Il ne faudrait pas croire pour autant qu'un prénom peut déterminer la réussite scolaire d'un enfant, met en garde Baptiste Coulmont. Sa recherche, moins futile qu'il n'y paraît, illustre surtout l'influence de l'origine sociale des élèves sur leur réussite scolaire.
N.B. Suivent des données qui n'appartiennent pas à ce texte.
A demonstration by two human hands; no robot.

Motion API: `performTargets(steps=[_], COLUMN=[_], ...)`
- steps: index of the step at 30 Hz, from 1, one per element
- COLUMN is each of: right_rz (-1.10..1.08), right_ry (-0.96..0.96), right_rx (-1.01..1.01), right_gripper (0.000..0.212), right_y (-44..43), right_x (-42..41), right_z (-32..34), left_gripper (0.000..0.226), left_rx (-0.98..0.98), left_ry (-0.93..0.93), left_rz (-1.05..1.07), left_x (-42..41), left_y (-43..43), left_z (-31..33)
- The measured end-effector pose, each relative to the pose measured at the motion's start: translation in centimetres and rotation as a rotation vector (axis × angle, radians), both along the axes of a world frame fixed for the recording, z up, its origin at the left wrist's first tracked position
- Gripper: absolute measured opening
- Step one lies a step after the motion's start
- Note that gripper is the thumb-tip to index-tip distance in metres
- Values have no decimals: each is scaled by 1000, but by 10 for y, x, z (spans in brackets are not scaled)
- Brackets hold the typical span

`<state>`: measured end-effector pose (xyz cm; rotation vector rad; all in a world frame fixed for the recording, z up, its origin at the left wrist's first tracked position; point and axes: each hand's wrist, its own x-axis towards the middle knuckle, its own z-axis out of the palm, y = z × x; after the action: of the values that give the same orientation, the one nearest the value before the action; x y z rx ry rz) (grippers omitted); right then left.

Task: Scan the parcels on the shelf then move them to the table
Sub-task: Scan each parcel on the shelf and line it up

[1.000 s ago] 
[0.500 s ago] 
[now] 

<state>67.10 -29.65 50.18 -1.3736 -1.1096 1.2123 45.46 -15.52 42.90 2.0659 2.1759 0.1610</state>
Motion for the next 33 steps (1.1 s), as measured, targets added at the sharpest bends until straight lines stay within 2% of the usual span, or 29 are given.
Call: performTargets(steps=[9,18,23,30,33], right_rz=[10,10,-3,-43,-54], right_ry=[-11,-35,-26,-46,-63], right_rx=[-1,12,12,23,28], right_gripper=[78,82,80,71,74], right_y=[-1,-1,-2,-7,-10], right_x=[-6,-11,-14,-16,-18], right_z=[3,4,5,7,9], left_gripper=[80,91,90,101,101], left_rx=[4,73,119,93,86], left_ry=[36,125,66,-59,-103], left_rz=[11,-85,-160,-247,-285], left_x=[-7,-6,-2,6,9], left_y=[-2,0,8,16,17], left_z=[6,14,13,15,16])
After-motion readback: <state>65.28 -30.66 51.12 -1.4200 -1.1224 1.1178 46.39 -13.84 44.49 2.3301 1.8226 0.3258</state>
Car, derrière les prénoms sur- ou sous-représentés parmi les meilleures notes du bac, se cachent des catégories sociales que l'on devine au travers de certains choix de prénoms, même si ceux-ci sont une indication "imparfaite et floue de l'origine sociale de celles et ceux qui le portent", souligne le sociologue.

"Dans un système éducatif où 90,6 % des enfants de professeurs ont un bac, contre 38 % des enfants d'employés (selon le suivi des enfants entrés au collège en 2005), ces statistiques dessinent avant tout une sociologie des prénoms, commentions-nous l'an dernier au sujet des résultats 2012. Et c'est une géographie mouvante." En 2012, les Madeleine, Côme ou Ariane avaient été ultra performants au baccalauréat, traduisant la popularité de ces prénoms parmi les milieux intellectuels et aisés... en 1996 !

Reste à savoir si les Lucas, Mathis, Emma et Chloé, qui ont été les prénoms les plus donnés en 2011 en France, obtiendront d'aussi bons résultats à leur baccalauréat, en 2029.